Engaging in explicit conversations on the NSA’s own messaging service, Intelink, has become a favorite pastime for some staffers. They had apparently forgotten that they signed agreements prohibiting such non-mission-related chatter. No disciplinary action was taken, suggesting that these insiders knew full well they could operate outside the rules with impunity. It raises the question: what were these folks thinking? Perhaps they felt that with the Biden administration’s focus on “diversity, equity, and inclusion,” they could let their guard down and indulge in their more irresponsible whims.
Tulsi just fired every NSA employee that participated in that creepy group chat. Over 100 people. She's not messing around. Love it. pic.twitter.com/F9mRwpnXQg
— Clint Russell (@LibertyLockPod) February 26, 2025
It’s easy to imagine the kind of discussions that went down in these chat rooms, given that they covered topics like male-to-female transgender surgery and even explicit recounts of bizarre encounters. Instead of focusing on genuine threats to national security, these employees were reportedly having a blast talking about “ethical non-monogamy” and other eyebrow-raising subjects. Apparently, hours of work were devoted to deep philosophical explorations on “Privilege” while decent Americans were left to wonder just what their hard-earned tax money was funding.
Enter Tulsi Gabbard, Director of National Intelligence, who has had enough of this ridiculousness.

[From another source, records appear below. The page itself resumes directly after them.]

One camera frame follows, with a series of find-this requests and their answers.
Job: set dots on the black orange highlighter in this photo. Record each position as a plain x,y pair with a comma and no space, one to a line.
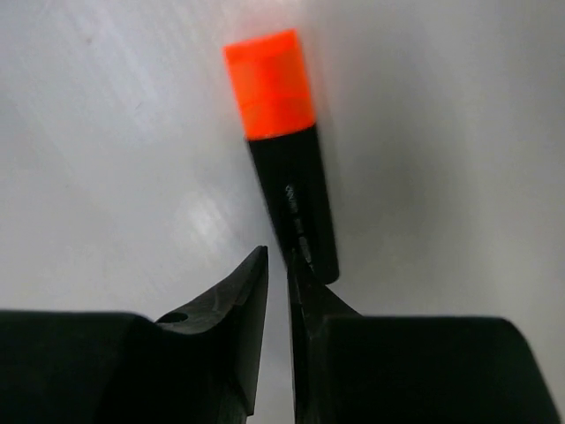
271,87

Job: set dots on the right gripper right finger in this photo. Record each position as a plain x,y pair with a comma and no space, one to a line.
351,368

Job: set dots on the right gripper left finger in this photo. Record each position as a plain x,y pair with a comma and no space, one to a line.
199,363

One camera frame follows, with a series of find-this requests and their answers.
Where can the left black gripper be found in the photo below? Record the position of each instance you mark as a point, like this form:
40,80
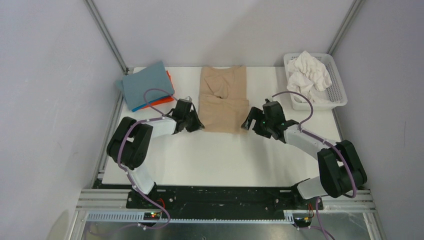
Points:
197,125

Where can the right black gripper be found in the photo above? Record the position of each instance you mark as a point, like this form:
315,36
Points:
255,113

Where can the beige t shirt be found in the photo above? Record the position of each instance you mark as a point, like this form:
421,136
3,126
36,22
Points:
223,103

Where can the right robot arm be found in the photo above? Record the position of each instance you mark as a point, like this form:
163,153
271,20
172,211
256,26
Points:
340,169

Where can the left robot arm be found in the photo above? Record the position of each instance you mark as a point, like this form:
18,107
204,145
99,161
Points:
129,144

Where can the folded orange t shirt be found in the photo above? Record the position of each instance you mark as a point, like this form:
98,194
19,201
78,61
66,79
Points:
155,100

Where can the folded grey-blue t shirt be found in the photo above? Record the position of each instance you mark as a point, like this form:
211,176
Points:
150,80

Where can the crumpled white t shirt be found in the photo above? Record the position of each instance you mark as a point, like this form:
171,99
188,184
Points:
309,77

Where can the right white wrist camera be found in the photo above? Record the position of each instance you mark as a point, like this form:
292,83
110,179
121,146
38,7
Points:
267,100

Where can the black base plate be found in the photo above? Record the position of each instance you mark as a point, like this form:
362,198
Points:
222,202

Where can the left aluminium frame post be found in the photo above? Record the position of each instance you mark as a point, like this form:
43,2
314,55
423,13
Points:
104,31

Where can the aluminium frame post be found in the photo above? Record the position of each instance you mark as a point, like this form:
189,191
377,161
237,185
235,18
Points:
347,22
104,31

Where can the right aluminium frame post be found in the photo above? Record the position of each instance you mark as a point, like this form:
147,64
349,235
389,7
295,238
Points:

Not one to sweep misconduct under the rug, Gabbard made it clear that over 100 employees involved in these disgraceful chats would face termination. The White House is taking the appropriate action to clean house and restore order, issuing an executive order that shuts down the “DEI insanity” that allowed such madness to fester unchecked. The mission of the intelligence community, she reminded everyone, should always be centered on the true priorities of safeguarding American lives—not fostering an environment ripe for scandalous exchanges.

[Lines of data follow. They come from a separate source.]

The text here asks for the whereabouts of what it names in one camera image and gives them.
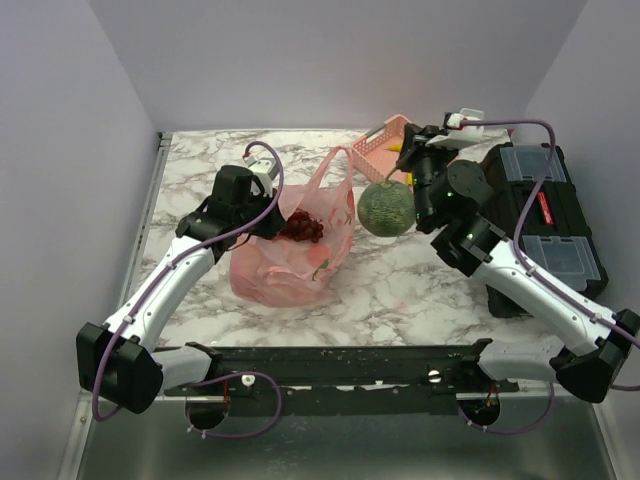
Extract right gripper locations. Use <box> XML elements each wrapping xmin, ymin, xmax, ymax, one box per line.
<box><xmin>394</xmin><ymin>122</ymin><xmax>461</xmax><ymax>227</ymax></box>

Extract green fake melon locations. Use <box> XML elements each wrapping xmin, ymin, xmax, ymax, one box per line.
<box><xmin>356</xmin><ymin>168</ymin><xmax>416</xmax><ymax>238</ymax></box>

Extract dark red fake grapes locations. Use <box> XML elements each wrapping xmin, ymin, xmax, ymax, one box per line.
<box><xmin>280</xmin><ymin>210</ymin><xmax>324</xmax><ymax>243</ymax></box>

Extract pink plastic bag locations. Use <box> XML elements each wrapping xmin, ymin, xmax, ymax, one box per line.
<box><xmin>229</xmin><ymin>146</ymin><xmax>356</xmax><ymax>308</ymax></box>

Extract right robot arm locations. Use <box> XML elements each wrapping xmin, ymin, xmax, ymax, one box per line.
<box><xmin>396</xmin><ymin>113</ymin><xmax>639</xmax><ymax>403</ymax></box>

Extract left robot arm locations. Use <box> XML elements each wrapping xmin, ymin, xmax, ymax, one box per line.
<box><xmin>76</xmin><ymin>159</ymin><xmax>285</xmax><ymax>414</ymax></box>

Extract pink perforated plastic basket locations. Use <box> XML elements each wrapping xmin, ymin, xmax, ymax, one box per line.
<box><xmin>352</xmin><ymin>114</ymin><xmax>410</xmax><ymax>183</ymax></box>

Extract black plastic toolbox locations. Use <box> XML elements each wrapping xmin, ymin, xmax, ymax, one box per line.
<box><xmin>480</xmin><ymin>142</ymin><xmax>609</xmax><ymax>300</ymax></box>

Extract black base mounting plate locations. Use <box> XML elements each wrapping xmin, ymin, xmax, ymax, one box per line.
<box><xmin>166</xmin><ymin>340</ymin><xmax>518</xmax><ymax>416</ymax></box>

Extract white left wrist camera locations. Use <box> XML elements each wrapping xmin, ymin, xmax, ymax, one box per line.
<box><xmin>244</xmin><ymin>155</ymin><xmax>279</xmax><ymax>192</ymax></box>

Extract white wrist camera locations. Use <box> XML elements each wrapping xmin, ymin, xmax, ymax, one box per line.
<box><xmin>244</xmin><ymin>155</ymin><xmax>279</xmax><ymax>192</ymax></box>
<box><xmin>426</xmin><ymin>108</ymin><xmax>485</xmax><ymax>150</ymax></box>

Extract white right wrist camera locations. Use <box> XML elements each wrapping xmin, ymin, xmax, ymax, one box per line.
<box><xmin>426</xmin><ymin>108</ymin><xmax>485</xmax><ymax>150</ymax></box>

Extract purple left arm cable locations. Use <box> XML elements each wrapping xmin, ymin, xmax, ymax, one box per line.
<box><xmin>92</xmin><ymin>142</ymin><xmax>286</xmax><ymax>440</ymax></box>

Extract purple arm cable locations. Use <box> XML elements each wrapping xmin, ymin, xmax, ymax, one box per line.
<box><xmin>459</xmin><ymin>118</ymin><xmax>640</xmax><ymax>435</ymax></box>
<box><xmin>92</xmin><ymin>142</ymin><xmax>286</xmax><ymax>440</ymax></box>

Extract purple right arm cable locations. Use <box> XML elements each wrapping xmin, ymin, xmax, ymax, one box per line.
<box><xmin>459</xmin><ymin>118</ymin><xmax>640</xmax><ymax>435</ymax></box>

As the dust settles, it’s evident that more than just a good spring cleaning is necessary. The NSA is in dire need of a cultural overhaul, uprooting the rot that has taken root among its ranks. This isn’t merely about firing a few troublemakers; it’s about rebuilding the trust that has long been eroded. If the agency wants to serve the American public effectively, it must establish a workplace atmosphere where professionalism is the primary currency—not the latest trends in sexual exploration. It’s time to focus on national security and reclaim the principles that made the nation strong in the first place.